Маленькая гостиная была теперь убрана черными бархатными шторами, стулья вынесли, а на полу, где прежде лежали роскошные персидские ковры, были начертаны таинственные и красивые символы. Огонь в камине разжигали очень редко, но домовой все равно не решался заходить в эту комнату, опасаясь шипения невидимого пламени и мерцающего света, пробивавшегося из–под двери гостиной.
Зато он отважился спуститься в погреб, такой же темный, как и сам дом. Винных стоек там теперь не было — на их месте находились полки, заставленные бутылками и стеклянными флягами со странным содержимым. Домовой не знал, да и не хотел знать, что там внутри. Его внимание привлекла одна бутылка, которая стояла на столе особняком, в центре; очерченного круга, по периметру которого чем–то красным были написаны кабалистические заклинания. Сосуд был накрепко закупорен хрустальной пробкой, будто внутри находилось что–то особенно ценное. Однако же там ничего не было, по крайней мере, домовой не видел: ведь, глядя сквозь совершенно прозрачную бутылку, он мог сосчитать трещины на противоположной стене.
Но когда стемнело, сосуд стал заполняться чем–то похожим на туман. Этот туман принимал причудливые формы, он клубился сильнее и сильнее, корчился и извивался, словно внутри бутылки находилось нечто всеми силами желающее вырваться наружу. Бедный домовой ринулся прочь из подвала и не возвращался туда еще много дней.
Бывая на чердаке, он беседовал с призраками членов семьи Фитзерберт, с теми из них, в ком еще теплился огонек былой жизненной страсти. Они все еще ненавидели, завидовали, любили, совершенно забыв о причинах своих переживаний, жили по своим законам и лишь изредка удостаивали внешний мир своим вниманием. Но даже они почувствовали незнакомый холод, проникший в каждый уголок дома.
— Кто эта особа, нарушившая покой дома Рокби и осмелившаяся потревожить нас, старожилов? — однажды спросил сэр Уильям.
— Я не знаю, — ответил домовой. — Но когда она проходит мимо меня, я чувствую, как передо мной разверзается Вечность.
Призрак растворился в воздухе, и домовой остался один на один со своими страхами.
Наконец он снова пробрался к погребу.
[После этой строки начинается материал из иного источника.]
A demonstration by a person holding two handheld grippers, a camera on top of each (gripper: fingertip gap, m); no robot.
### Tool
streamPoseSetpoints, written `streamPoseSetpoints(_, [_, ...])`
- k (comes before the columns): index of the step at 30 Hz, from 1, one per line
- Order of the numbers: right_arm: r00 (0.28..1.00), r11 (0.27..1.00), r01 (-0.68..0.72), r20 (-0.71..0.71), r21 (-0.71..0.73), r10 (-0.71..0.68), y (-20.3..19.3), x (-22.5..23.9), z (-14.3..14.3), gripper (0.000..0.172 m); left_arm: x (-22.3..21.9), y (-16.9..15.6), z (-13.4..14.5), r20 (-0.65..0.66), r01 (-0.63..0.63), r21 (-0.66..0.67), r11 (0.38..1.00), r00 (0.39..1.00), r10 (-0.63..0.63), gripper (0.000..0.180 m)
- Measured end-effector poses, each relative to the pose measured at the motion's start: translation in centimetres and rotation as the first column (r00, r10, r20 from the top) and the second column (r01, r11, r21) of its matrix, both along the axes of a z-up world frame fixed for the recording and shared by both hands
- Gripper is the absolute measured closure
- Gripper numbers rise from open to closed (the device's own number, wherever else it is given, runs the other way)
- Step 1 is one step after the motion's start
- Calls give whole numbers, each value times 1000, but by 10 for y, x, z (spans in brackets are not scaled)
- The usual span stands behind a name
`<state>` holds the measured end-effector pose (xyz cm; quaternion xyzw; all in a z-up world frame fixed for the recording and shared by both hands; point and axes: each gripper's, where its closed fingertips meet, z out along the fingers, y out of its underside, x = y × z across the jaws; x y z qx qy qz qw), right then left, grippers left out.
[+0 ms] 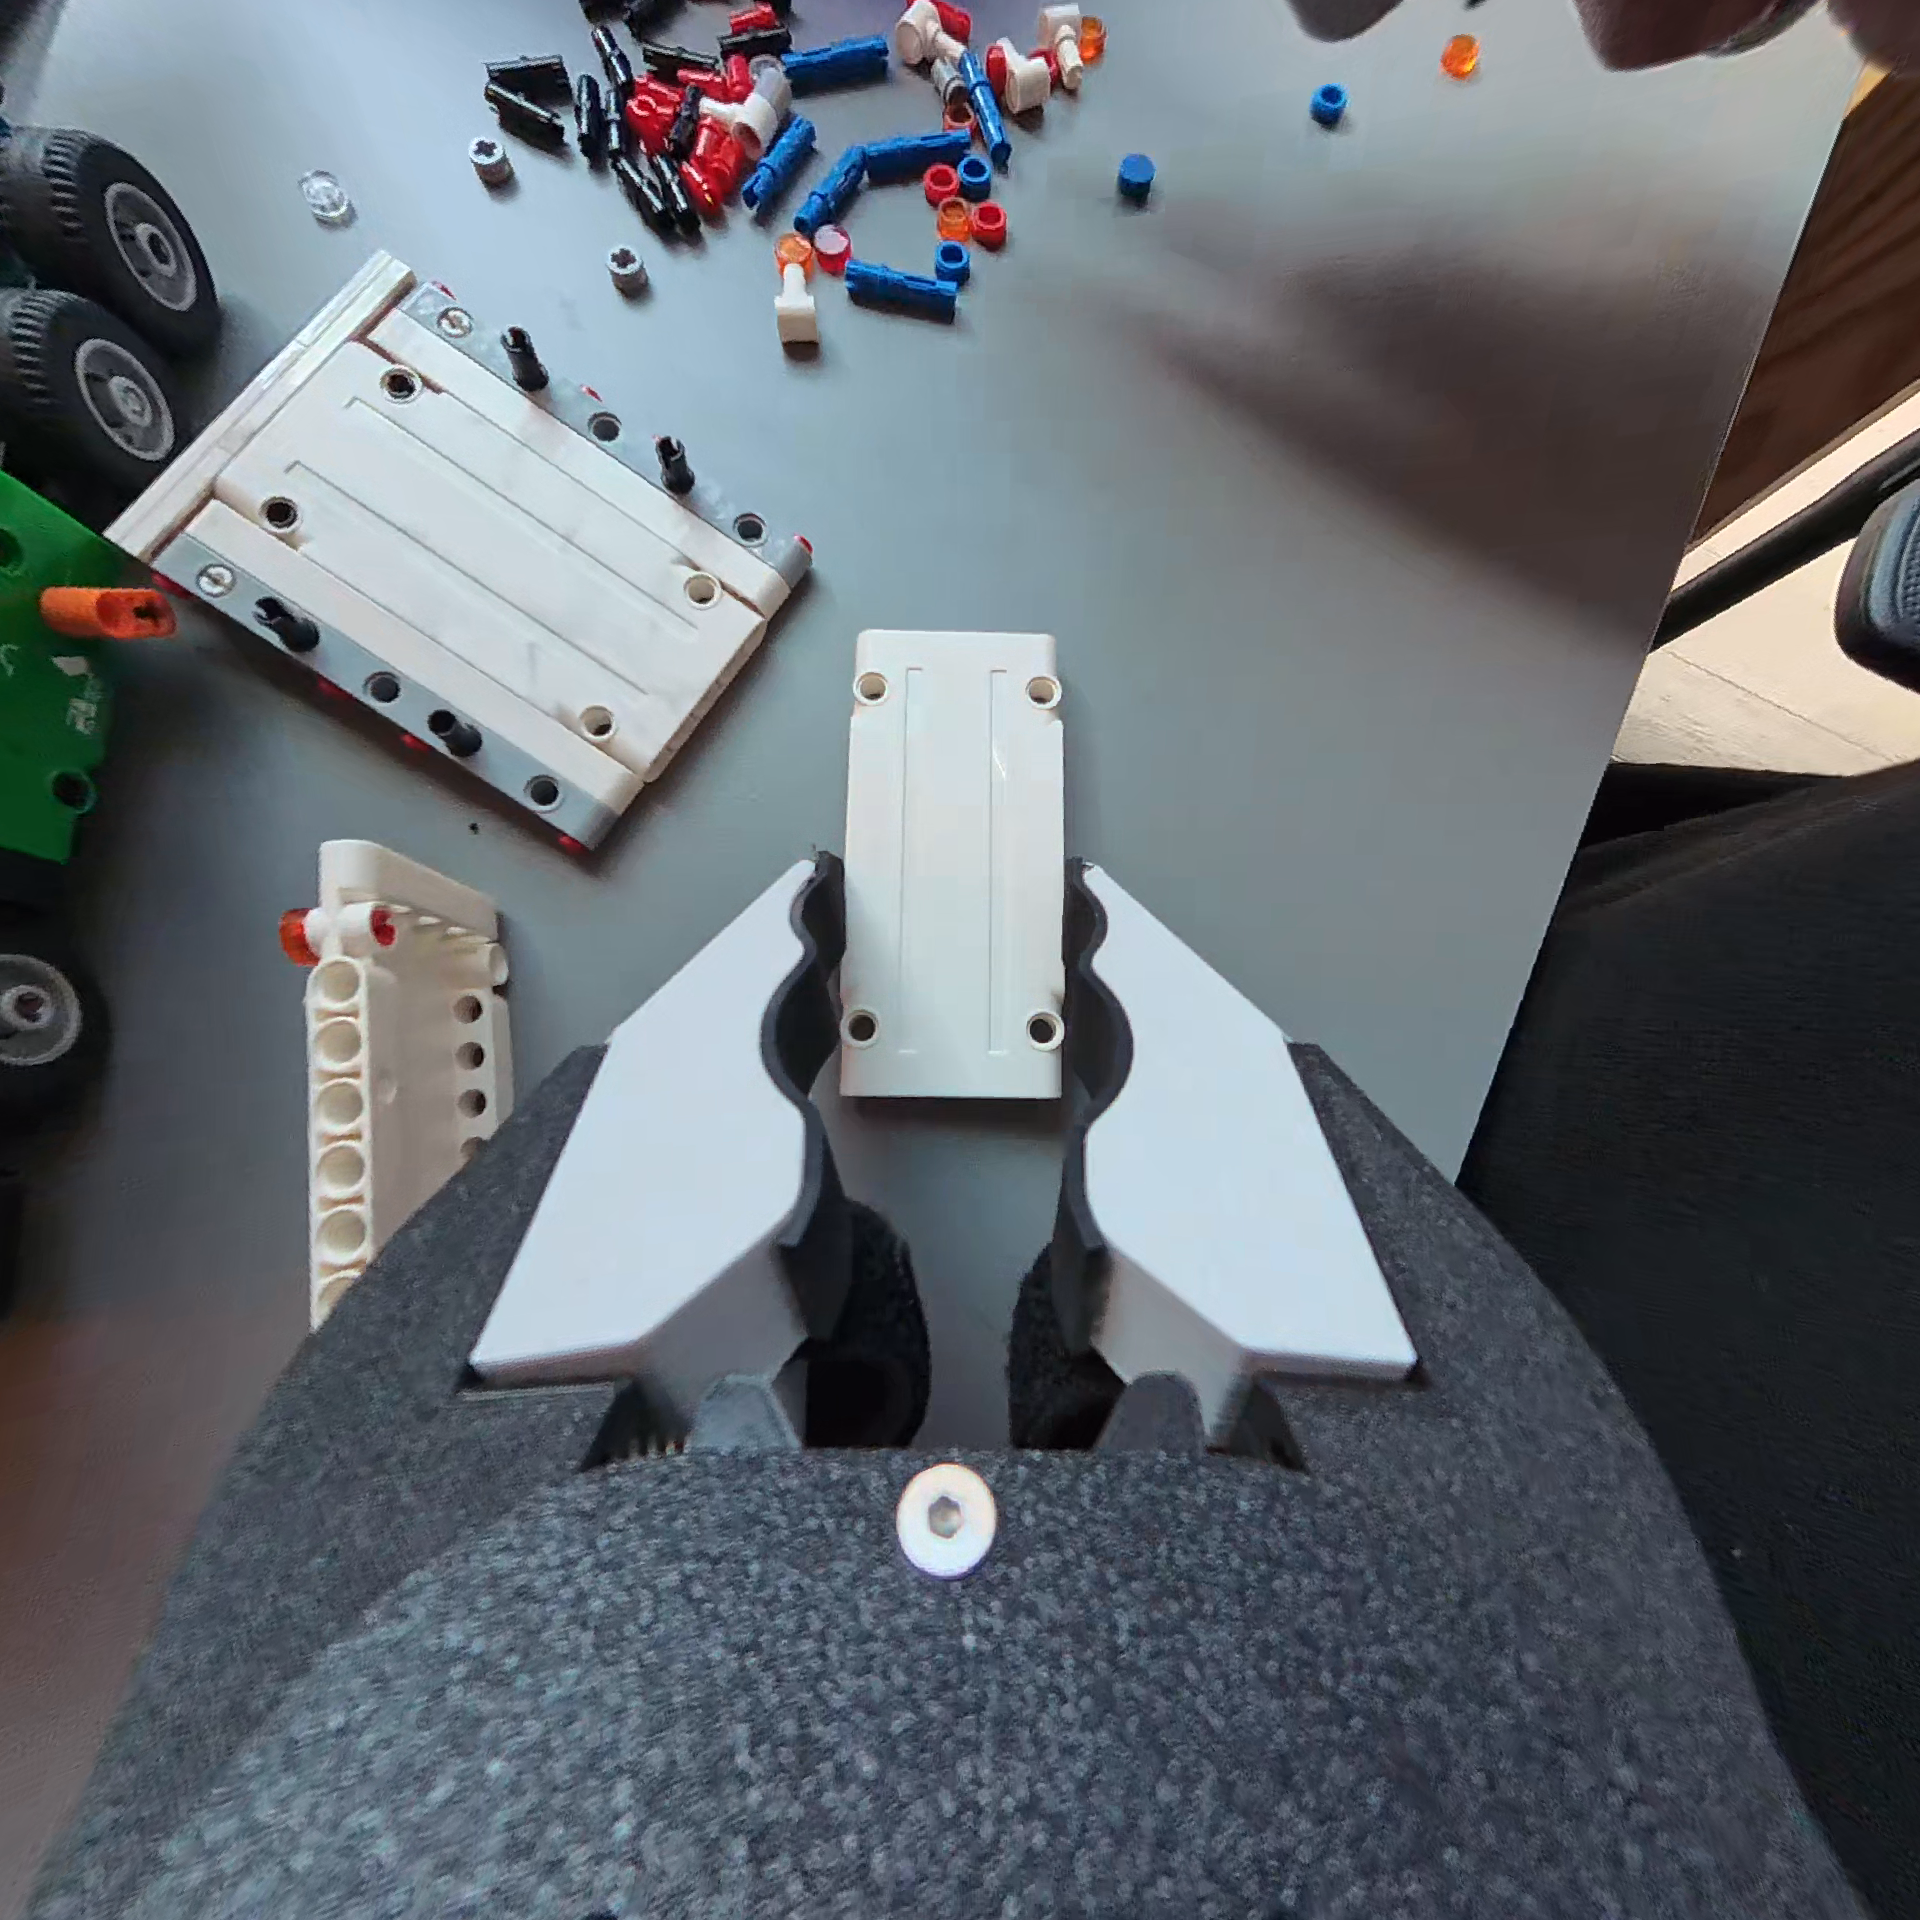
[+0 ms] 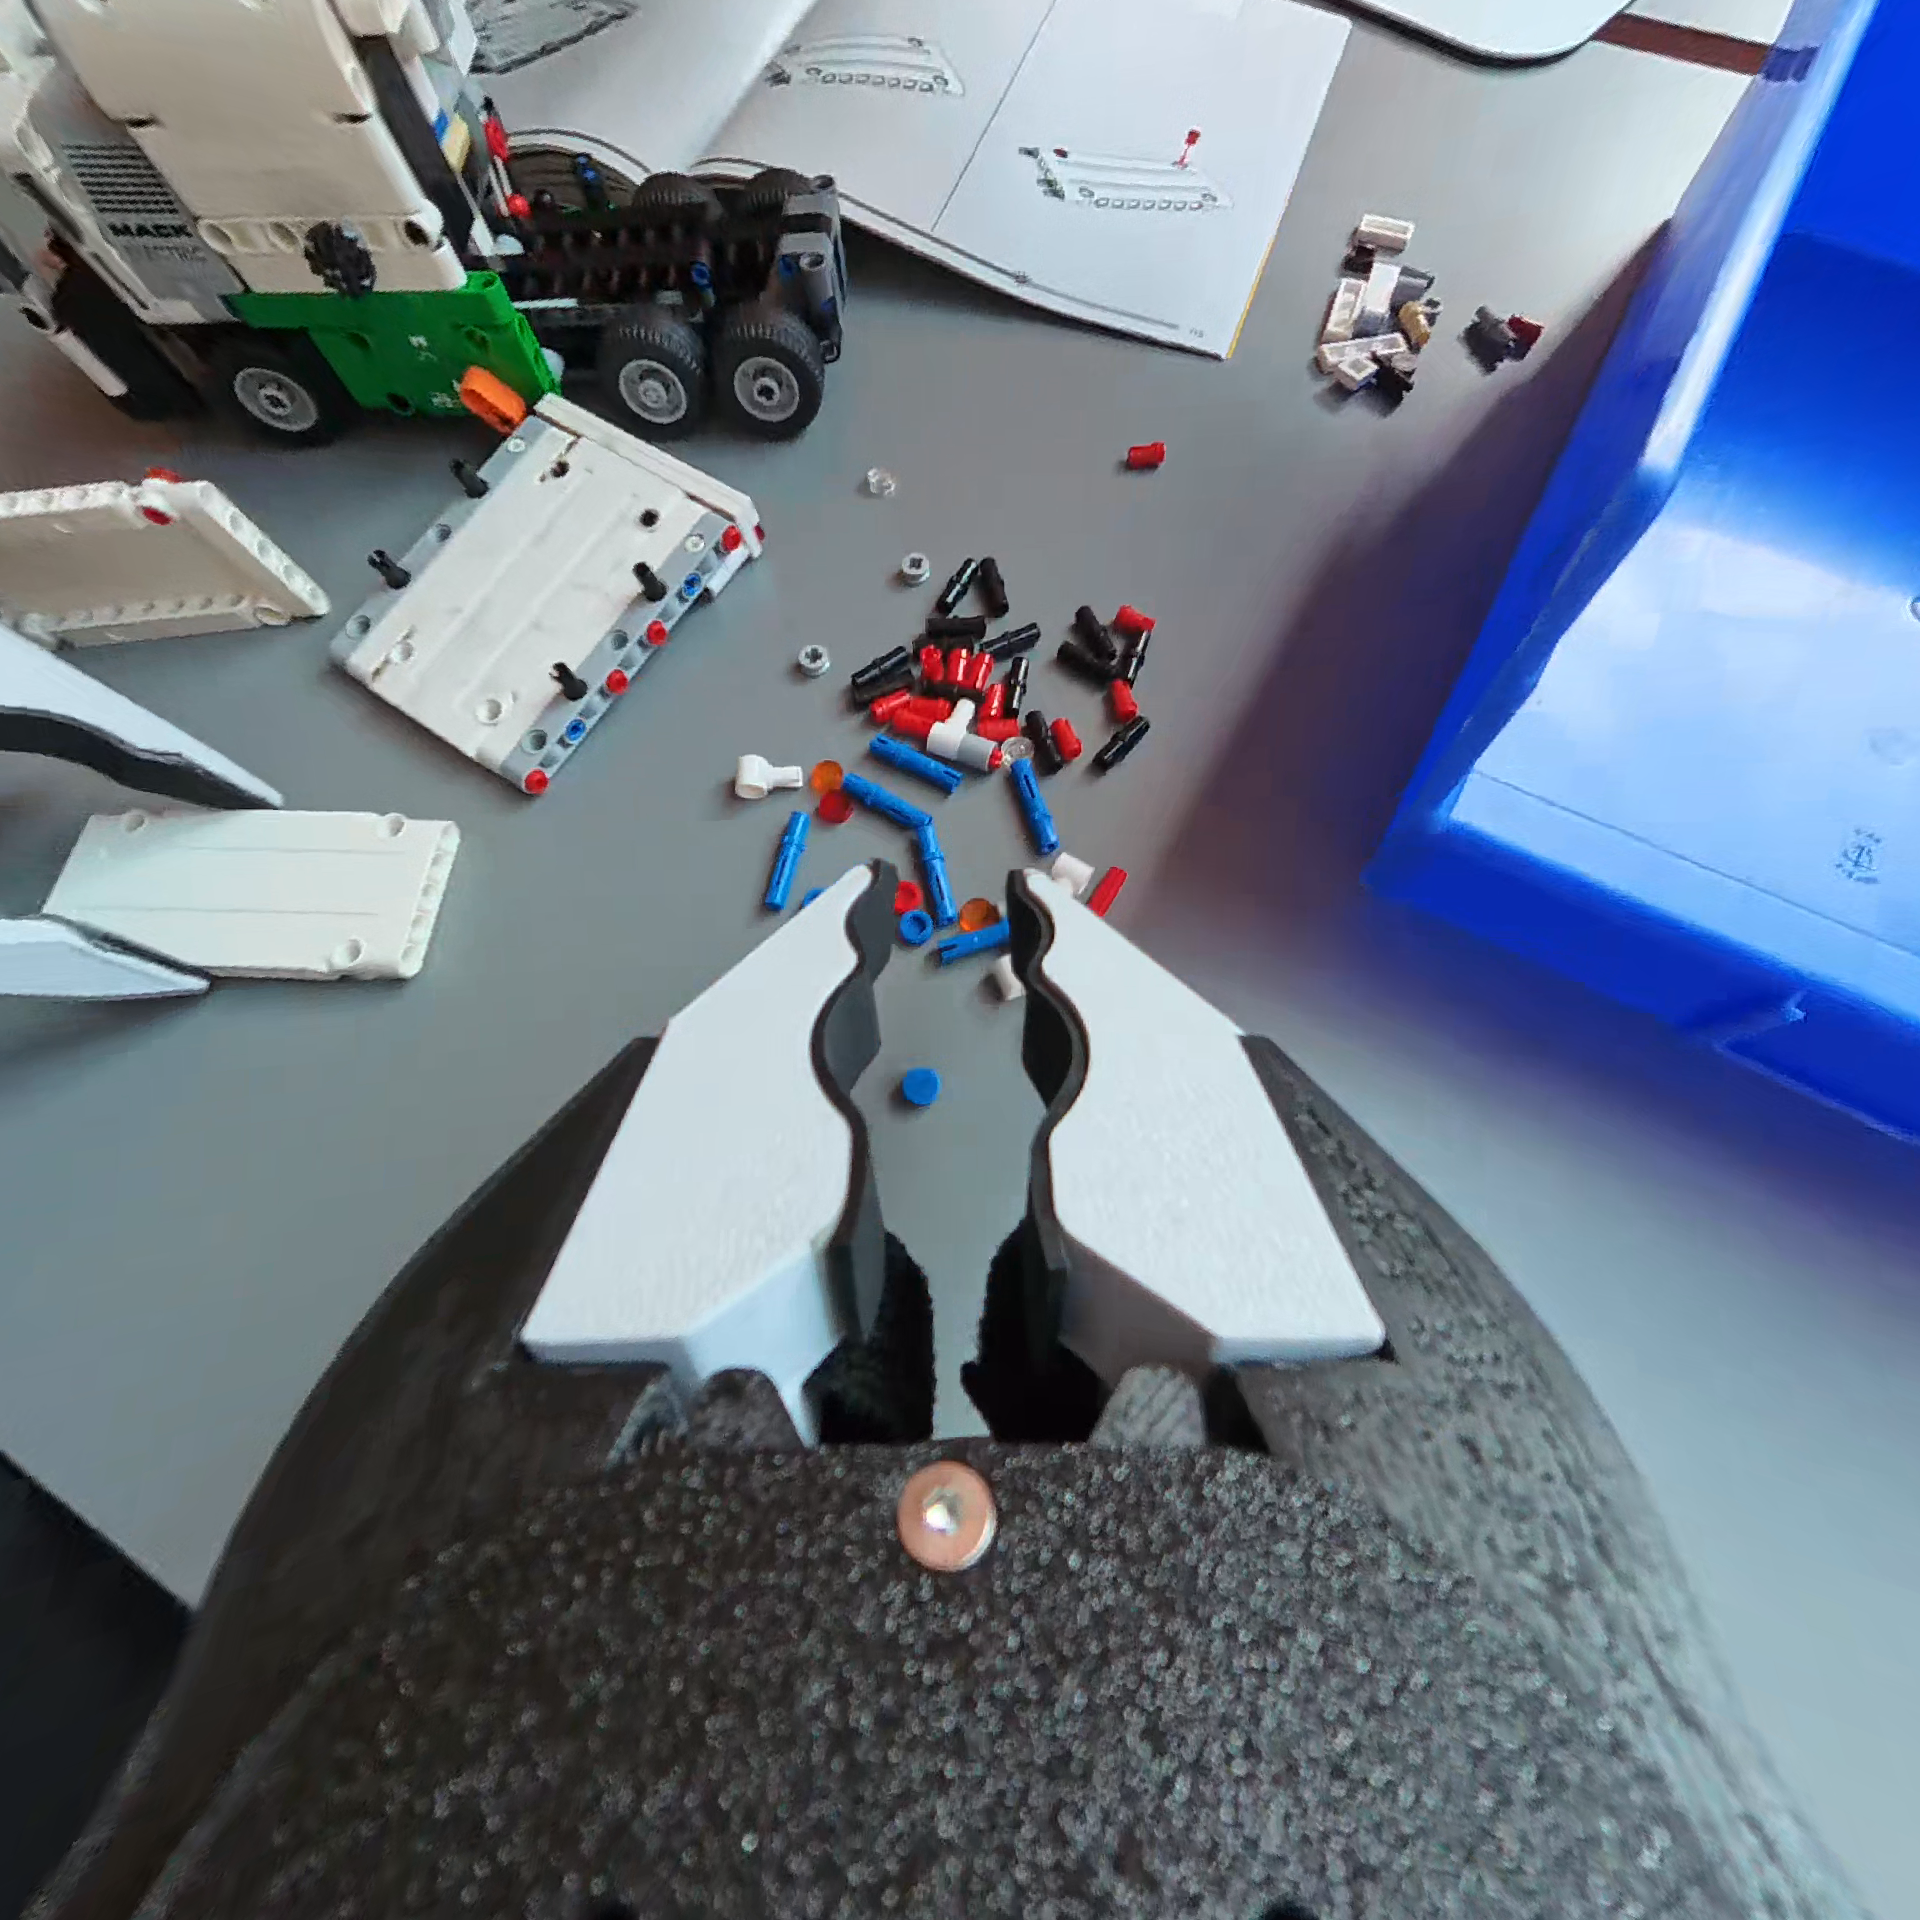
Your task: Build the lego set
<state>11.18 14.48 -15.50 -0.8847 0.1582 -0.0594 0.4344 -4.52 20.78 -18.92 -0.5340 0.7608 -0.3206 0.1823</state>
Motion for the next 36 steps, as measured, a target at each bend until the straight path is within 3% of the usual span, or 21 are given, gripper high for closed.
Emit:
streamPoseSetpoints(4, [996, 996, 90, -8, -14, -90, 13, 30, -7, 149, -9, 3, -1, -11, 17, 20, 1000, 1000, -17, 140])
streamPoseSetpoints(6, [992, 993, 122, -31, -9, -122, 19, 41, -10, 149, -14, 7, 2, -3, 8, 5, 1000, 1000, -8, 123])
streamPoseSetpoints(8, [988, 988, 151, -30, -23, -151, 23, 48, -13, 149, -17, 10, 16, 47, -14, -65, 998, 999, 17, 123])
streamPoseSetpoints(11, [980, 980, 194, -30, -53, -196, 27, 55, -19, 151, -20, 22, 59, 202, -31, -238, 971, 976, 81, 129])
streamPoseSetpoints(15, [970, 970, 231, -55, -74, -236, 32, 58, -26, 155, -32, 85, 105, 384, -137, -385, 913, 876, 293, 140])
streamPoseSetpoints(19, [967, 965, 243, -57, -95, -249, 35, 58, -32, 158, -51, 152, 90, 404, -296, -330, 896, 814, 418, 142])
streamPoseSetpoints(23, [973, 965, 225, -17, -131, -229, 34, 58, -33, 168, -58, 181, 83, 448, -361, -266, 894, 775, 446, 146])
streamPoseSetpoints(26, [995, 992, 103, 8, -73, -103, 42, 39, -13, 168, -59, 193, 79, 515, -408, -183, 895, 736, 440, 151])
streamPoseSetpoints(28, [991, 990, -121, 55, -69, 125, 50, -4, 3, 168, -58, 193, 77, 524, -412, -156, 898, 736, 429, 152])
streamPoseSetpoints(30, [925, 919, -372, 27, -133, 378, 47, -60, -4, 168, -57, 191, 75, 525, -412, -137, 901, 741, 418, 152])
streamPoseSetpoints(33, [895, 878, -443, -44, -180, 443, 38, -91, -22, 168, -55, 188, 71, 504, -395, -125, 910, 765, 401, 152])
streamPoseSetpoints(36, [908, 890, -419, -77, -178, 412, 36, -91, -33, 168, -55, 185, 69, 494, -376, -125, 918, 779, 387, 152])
Как и всякого домового, его непреодолимо тянула исходящая оттуда магия.
В этот раз погреб выглядел еще более удивительно. Все вокруг было словно заколдованное, вещи казались чужими и обладающими магической энергией. Там была и она, возмутительница сонного спокойствия дома. На ней было зеленое платье с красными, будто прожилки растения, нитями. Это удивительное платье, казалось, не имело швов и облегало ее, как вторая кожа. Ее тень металась по стенам в дрожащем свете свечей, волосы развевались вокруг лица, хотя в комнате не было сквозняка и воздух был абсолютно неподвижен. Пегая кошка тоже была здесь, она послушно шла за своей хозяйкой и терлась о ее ноги. В погребе стоял запах земли и свежесрезанной травы, запах, незнакомый этому месту. Домовой редко бывал за пределами дома, и ему потребовалось некоторое время, чтобы определить, какой это запах, хотя его обоняние было развито куда сильнее, чем у человека. Он старался следить за женщиной незаметно, избегая смотреть ей прямо в лицо, чтобы она не почувствовала его пристального взгляда. Боковым зрением он видел, как она проверяет содержимое фляг и бутылок, как ее белые пальцы порхают от сосуда к сосуду, отвинчивая крышки, как она заглядывает внутрь и нюхает содержимое. И все время она разговаривала с кошкой: «Эта трава растет в низинах… Шляпки поганок пересушены… Из этих яиц выведутся черви, как только сюда проникнет воздух». На одной из полок домовой увидел бутылку, которую не заметил раньше. В бутылке в прозрачной жидкости плавали два глазных яблока. Дибук мог рассмотреть это зрелище во всех деталях — радужная оболочка глаза, черный зрачок, воспаленные кровеносные сосуды. Он понимал, что эти глаза не могут быть живыми, и тем не менее они жили — смотрели на женщину из–за стекла бутылки, следили за ее перемещениями…
Домовой вжался в угол и закрыл лицо руками. Ему страшно было даже подумать, что произойдет, если она заметит его. Когда он отважился взглянуть на женщину снова, она стояла перед длинным столом. На столе лежал сверток странной формы, около шести футов в длину, перевязанный лентами. Женщина бережно развязала ленты, тихонько напевая, будто пела колыбельную младенцу, и аромат в комнате усилился. Теперь Дибук чувствовал запах голодного, агрессивного леса, где деревья борются друг с другом за выживание, пытаясь вытянуть свои ветви–руки как можно ближе к солнцу.